*WHAT YOU SHOULD DO*:
Where a line below holds the string "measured", that line goes into the answer.

*MATERIAL PROVIDED*:
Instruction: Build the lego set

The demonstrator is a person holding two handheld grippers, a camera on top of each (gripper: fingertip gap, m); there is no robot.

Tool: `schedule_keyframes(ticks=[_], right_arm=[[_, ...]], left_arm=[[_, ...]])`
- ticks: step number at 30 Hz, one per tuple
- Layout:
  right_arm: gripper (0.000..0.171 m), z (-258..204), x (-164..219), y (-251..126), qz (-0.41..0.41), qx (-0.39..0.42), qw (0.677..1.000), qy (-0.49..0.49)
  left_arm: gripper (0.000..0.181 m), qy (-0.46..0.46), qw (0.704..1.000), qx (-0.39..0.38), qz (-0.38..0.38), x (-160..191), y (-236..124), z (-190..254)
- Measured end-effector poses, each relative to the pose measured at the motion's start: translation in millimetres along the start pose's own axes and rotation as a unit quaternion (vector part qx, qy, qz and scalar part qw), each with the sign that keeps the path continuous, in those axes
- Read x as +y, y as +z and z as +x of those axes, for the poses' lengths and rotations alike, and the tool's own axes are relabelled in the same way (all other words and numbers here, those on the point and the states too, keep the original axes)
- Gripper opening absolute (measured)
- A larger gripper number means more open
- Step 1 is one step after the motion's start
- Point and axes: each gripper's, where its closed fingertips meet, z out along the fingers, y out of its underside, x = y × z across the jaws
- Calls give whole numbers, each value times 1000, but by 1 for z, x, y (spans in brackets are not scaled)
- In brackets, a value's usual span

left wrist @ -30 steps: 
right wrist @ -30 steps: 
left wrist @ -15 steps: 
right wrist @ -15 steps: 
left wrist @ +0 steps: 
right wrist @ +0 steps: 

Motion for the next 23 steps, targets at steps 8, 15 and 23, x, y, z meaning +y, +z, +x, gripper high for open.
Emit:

*RESULT BELOW*:
- Measured end-effector poses, each relative to the pose measured at the motion's start: translation in millimetres along the start pose's own axes and rotation as a unit quaternion (vector part qx, qy, qz and scalar part qw), each with the sign that keeps the path continuous, in those axes
- Gripper opening absolute (measured)

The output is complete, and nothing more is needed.